**DATA PROVIDED**
--

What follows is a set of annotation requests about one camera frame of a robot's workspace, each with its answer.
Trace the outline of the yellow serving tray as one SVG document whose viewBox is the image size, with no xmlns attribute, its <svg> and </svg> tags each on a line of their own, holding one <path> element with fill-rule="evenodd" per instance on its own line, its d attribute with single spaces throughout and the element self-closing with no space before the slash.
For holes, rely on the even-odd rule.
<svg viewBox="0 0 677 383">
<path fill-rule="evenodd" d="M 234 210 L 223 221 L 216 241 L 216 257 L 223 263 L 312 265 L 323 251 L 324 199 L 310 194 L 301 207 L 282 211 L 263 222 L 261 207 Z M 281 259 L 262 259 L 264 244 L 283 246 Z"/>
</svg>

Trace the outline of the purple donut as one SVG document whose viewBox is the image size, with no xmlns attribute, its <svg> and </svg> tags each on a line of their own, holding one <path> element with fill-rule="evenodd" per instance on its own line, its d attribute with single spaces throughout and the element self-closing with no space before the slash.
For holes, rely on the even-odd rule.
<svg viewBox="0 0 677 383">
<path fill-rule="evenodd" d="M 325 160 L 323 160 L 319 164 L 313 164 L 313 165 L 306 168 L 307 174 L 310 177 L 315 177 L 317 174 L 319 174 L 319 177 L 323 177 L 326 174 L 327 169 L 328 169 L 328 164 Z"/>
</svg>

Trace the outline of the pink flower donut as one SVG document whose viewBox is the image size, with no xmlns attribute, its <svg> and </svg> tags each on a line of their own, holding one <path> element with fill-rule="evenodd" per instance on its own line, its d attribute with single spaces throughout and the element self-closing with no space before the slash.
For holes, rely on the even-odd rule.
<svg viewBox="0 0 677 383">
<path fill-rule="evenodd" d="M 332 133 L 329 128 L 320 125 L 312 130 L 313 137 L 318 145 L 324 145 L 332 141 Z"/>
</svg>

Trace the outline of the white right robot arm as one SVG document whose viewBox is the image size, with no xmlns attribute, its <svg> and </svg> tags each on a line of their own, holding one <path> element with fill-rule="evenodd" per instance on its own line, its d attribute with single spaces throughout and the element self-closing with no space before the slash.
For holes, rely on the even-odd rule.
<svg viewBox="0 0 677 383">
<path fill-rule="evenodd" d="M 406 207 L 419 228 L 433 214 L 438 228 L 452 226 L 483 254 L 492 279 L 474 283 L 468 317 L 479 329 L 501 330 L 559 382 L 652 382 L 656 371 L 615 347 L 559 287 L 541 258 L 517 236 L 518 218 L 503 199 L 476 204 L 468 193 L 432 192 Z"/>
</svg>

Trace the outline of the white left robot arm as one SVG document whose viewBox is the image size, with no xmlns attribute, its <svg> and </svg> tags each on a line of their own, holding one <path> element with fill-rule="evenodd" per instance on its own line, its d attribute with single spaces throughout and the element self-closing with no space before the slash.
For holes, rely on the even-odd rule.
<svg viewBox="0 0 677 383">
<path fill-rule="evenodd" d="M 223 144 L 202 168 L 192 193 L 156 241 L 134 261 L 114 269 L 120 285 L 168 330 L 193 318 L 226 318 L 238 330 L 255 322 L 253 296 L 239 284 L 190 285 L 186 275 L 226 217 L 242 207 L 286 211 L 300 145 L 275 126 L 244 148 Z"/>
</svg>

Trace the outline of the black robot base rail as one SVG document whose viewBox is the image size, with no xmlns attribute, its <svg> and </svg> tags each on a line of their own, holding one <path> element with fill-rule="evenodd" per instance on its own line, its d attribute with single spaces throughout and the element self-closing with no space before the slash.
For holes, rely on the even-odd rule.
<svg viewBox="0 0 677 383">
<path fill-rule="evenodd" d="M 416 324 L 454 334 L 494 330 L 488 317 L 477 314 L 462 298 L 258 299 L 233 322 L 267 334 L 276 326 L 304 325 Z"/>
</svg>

--

**ACTIVITY**
Line by line, transcribe all of the records exactly.

**ANSWER TO THE PROBLEM**
What follows is a set of annotation requests about one camera frame of a robot's workspace, each with its answer.
Trace the outline of the yellow serving tray as one SVG document whose viewBox is the image size, with no xmlns attribute, its <svg> and </svg> tags each on a line of their own, holding one <path> element with fill-rule="evenodd" per instance on its own line, its d attribute with single spaces throughout and the element self-closing with no space before the slash.
For holes, rely on the even-odd rule.
<svg viewBox="0 0 677 383">
<path fill-rule="evenodd" d="M 234 210 L 223 221 L 216 241 L 216 257 L 223 263 L 312 265 L 323 251 L 324 199 L 310 194 L 301 207 L 282 211 L 263 222 L 261 207 Z M 281 259 L 262 259 L 264 244 L 283 246 Z"/>
</svg>

Trace the outline of the purple donut as one SVG document whose viewBox is the image size, with no xmlns attribute, its <svg> and </svg> tags each on a line of their own, holding one <path> element with fill-rule="evenodd" per instance on its own line, its d attribute with single spaces throughout and the element self-closing with no space before the slash.
For holes, rely on the even-odd rule.
<svg viewBox="0 0 677 383">
<path fill-rule="evenodd" d="M 325 160 L 323 160 L 319 164 L 313 164 L 313 165 L 306 168 L 307 174 L 310 177 L 315 177 L 317 174 L 319 174 L 319 177 L 323 177 L 326 174 L 327 169 L 328 169 L 328 164 Z"/>
</svg>

Trace the outline of the pink flower donut as one SVG document whose viewBox is the image size, with no xmlns attribute, its <svg> and </svg> tags each on a line of their own, holding one <path> element with fill-rule="evenodd" per instance on its own line, its d attribute with single spaces throughout and the element self-closing with no space before the slash.
For holes, rely on the even-odd rule.
<svg viewBox="0 0 677 383">
<path fill-rule="evenodd" d="M 332 133 L 329 128 L 320 125 L 312 130 L 313 137 L 318 145 L 324 145 L 332 141 Z"/>
</svg>

Trace the outline of the white right robot arm as one SVG document whose viewBox is the image size, with no xmlns attribute, its <svg> and </svg> tags each on a line of their own, holding one <path> element with fill-rule="evenodd" per instance on its own line, its d attribute with single spaces throughout and the element self-closing with no space before the slash.
For holes, rely on the even-odd rule.
<svg viewBox="0 0 677 383">
<path fill-rule="evenodd" d="M 406 207 L 419 228 L 433 214 L 438 228 L 452 226 L 483 254 L 492 279 L 474 283 L 468 317 L 479 329 L 501 330 L 559 382 L 652 382 L 656 371 L 615 347 L 559 287 L 541 258 L 517 236 L 518 218 L 503 199 L 476 204 L 468 193 L 432 192 Z"/>
</svg>

Trace the outline of the white left robot arm as one SVG document whose viewBox is the image size, with no xmlns attribute, its <svg> and </svg> tags each on a line of their own, holding one <path> element with fill-rule="evenodd" per instance on its own line, its d attribute with single spaces throughout and the element self-closing with no space before the slash.
For holes, rely on the even-odd rule.
<svg viewBox="0 0 677 383">
<path fill-rule="evenodd" d="M 223 144 L 202 168 L 192 193 L 156 241 L 134 261 L 114 269 L 120 285 L 168 330 L 193 318 L 226 318 L 238 330 L 255 322 L 253 296 L 239 284 L 190 285 L 186 275 L 226 217 L 242 207 L 286 211 L 300 145 L 275 126 L 244 148 Z"/>
</svg>

Trace the outline of the black robot base rail as one SVG document whose viewBox is the image size, with no xmlns attribute, its <svg> and </svg> tags each on a line of their own, holding one <path> element with fill-rule="evenodd" per instance on its own line, its d attribute with single spaces throughout and the element self-closing with no space before the slash.
For holes, rely on the even-odd rule.
<svg viewBox="0 0 677 383">
<path fill-rule="evenodd" d="M 416 324 L 454 334 L 494 330 L 488 317 L 477 314 L 462 298 L 258 299 L 233 322 L 267 334 L 276 326 L 304 325 Z"/>
</svg>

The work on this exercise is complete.